O que fizeram? Segundo Ian Matveev, usuários ucranianos adaptaram um DJI Phantom 3 — aquele velho conhecido dos fãs de drones de lazer — com um dispositivo capaz de transportar e soltar pequenos objetos sob encomenda. Outro observador, ChrisO, detalhou o processo e compartilhou até imagens ilustrativas.
O drone, segundo ChrisO, deixa cair granadas VOG-17 (fragmentação, design soviético), que recebem aletas de estabilização impressas em 3D, uma espécie de upgrade caseiro. Cada arma pesa 350 gramas, não explode tanto quanto parece, e é insuficiente para destruir um veículo por si só — mas é letal contra soldados no solo, como fica documentado em vídeos compartilhados. Detalhe: essas granadas são facilmente encontradas na Ucrânia.

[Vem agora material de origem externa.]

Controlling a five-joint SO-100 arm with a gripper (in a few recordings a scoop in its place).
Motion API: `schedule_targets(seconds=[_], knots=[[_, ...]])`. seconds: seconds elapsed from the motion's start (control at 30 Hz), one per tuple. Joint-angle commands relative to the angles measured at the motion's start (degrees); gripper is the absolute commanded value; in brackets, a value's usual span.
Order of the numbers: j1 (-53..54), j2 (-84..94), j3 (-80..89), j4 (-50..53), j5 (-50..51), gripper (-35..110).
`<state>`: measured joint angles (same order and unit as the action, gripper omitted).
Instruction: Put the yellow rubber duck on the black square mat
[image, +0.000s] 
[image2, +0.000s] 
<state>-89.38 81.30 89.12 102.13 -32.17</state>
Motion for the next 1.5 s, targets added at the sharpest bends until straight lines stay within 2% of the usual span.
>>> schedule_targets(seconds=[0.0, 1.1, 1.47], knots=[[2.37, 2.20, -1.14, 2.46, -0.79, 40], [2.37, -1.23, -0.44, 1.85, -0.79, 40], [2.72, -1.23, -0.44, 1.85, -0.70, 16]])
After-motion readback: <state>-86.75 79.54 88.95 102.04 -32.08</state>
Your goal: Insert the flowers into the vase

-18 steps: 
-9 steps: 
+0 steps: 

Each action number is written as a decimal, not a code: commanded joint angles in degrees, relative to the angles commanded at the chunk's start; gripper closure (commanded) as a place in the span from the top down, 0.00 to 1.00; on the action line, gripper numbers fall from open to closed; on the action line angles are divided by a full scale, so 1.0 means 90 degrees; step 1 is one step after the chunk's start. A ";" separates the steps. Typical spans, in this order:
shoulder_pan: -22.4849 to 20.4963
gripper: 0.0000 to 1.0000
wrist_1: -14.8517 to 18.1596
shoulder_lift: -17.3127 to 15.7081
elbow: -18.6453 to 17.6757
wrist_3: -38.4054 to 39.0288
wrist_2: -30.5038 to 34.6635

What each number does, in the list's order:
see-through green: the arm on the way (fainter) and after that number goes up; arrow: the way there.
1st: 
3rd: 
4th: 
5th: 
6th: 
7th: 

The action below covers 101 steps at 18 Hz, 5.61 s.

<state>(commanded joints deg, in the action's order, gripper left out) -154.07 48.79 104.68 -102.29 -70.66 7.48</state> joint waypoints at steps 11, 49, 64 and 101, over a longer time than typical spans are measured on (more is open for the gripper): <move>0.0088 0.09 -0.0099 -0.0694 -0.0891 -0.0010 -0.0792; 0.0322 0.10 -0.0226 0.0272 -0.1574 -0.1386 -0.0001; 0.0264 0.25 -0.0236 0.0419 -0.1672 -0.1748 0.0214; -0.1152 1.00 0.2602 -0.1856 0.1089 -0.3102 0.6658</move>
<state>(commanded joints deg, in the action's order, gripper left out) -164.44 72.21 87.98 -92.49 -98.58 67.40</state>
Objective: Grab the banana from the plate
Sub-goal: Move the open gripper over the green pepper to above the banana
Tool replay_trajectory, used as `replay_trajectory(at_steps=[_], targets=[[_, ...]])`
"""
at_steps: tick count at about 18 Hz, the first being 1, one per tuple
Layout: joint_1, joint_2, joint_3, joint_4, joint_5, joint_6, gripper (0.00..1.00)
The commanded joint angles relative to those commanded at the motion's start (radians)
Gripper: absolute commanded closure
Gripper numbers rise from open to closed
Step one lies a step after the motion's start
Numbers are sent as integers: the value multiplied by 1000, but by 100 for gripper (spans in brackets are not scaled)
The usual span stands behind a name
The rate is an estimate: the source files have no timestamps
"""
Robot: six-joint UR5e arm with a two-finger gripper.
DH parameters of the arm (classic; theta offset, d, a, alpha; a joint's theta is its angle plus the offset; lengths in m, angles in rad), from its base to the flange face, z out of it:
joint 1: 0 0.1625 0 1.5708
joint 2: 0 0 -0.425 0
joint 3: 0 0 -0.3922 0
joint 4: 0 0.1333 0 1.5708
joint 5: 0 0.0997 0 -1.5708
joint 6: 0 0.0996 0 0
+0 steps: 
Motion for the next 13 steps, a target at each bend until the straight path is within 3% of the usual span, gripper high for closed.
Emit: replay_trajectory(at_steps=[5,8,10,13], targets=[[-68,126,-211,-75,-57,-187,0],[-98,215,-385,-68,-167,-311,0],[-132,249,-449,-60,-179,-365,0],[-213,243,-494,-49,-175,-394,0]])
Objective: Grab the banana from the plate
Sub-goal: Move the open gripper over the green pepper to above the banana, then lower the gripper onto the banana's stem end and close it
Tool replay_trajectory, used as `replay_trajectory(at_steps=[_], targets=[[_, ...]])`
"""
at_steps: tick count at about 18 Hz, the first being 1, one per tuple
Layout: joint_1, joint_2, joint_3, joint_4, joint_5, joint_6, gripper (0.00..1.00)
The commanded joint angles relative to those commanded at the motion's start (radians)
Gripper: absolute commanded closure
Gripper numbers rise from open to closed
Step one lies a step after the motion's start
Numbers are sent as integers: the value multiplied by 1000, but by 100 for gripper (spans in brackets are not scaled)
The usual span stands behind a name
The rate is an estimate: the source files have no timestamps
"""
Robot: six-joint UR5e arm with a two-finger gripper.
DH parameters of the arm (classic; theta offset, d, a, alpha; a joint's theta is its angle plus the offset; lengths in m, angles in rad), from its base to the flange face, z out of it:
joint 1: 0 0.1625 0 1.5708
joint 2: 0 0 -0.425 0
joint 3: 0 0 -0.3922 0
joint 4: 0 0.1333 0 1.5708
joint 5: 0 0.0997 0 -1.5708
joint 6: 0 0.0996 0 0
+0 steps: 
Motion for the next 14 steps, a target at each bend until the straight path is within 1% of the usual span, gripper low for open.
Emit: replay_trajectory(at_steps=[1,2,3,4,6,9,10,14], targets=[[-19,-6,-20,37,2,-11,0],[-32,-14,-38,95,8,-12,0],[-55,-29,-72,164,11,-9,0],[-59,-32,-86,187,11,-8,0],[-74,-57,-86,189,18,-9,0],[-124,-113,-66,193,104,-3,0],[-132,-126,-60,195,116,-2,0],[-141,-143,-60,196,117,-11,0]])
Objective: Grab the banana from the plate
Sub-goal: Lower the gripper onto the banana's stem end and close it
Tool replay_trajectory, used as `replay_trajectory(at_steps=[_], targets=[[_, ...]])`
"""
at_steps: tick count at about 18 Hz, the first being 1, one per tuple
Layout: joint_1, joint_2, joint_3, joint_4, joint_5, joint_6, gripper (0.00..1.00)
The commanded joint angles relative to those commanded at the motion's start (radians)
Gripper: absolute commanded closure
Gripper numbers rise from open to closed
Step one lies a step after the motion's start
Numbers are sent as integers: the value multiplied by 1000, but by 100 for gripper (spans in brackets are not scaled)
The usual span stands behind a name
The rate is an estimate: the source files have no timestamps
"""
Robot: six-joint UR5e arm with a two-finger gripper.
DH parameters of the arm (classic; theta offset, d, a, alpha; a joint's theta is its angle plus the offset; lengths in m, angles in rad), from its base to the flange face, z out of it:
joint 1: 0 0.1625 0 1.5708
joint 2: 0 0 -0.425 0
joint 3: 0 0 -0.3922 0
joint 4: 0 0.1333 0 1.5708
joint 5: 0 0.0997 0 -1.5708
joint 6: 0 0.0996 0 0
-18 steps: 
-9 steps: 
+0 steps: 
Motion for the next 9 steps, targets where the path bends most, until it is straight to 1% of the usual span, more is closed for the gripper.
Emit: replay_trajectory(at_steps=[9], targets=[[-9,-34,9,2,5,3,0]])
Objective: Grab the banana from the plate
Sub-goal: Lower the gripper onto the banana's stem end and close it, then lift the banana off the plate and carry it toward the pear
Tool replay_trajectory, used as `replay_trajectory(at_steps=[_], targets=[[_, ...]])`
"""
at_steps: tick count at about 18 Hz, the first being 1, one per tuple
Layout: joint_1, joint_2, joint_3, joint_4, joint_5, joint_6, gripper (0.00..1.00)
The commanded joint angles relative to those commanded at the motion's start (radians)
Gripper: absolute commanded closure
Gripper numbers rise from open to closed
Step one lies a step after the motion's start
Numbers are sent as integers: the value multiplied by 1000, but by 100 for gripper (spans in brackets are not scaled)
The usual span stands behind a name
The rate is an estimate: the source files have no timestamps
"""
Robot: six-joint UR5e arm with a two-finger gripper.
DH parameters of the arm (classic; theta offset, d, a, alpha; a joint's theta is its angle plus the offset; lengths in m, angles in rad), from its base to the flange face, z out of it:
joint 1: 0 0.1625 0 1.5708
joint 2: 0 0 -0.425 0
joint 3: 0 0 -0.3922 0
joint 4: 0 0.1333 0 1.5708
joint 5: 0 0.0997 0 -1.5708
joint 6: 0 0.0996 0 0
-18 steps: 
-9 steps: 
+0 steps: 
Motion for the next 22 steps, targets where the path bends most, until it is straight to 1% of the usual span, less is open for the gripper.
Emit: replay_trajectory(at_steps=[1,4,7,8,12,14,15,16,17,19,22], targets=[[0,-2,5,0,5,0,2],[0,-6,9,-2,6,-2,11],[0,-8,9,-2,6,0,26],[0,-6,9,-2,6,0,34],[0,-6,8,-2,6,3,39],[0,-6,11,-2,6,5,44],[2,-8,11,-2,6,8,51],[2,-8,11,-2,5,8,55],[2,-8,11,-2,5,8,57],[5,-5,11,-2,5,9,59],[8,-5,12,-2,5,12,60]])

A técnica já foi vista no Iraque e na Síria, mas nada comparado à escala ucraniana atual. E o improviso vai longe: desde 2020 já se testou uma versão “turbinada” desse combo econômico, com octocóptero lançando granadas antiblindado RKG-3 ou obuses de morteiro com aletas especiais para atingir até blindados leves como o BMP-3.
O fator custo: uma fábula de eficiência
O custo-benefício desses sistemas, segundo ChrisO, chega a ser extraordinário:
- Um octocóptero: cerca de 10.000 dólares.
- Um Phantom 3: perto de 500 dólares.
- Munição: menos de 100 dólares cada.
- Para efeito de comparação, cada BMP-3 destruído custa à Rússia incríveis 796.000 dólares — sem contar a tripulação.
Ou seja: basta uma equação básica para mostrar como o “dronezinho” de lazer pode se tornar o terror do front — tudo porque custos pequenos, criatividade e adaptabilidade valem mais do que pilhas de armamento velho e caro.
Conclusão: O futuro da guerra chegou voando
Vale o conselho: da próxima vez que ver um drone sobrevoando um parque, lembre-se que, em algum lugar, seus “primos” podem estar mudando o destino de uma guerra. O que antes era brinquedo, agora é parte do arsenal — e ninguém está vendo essa transformação parar tão cedo.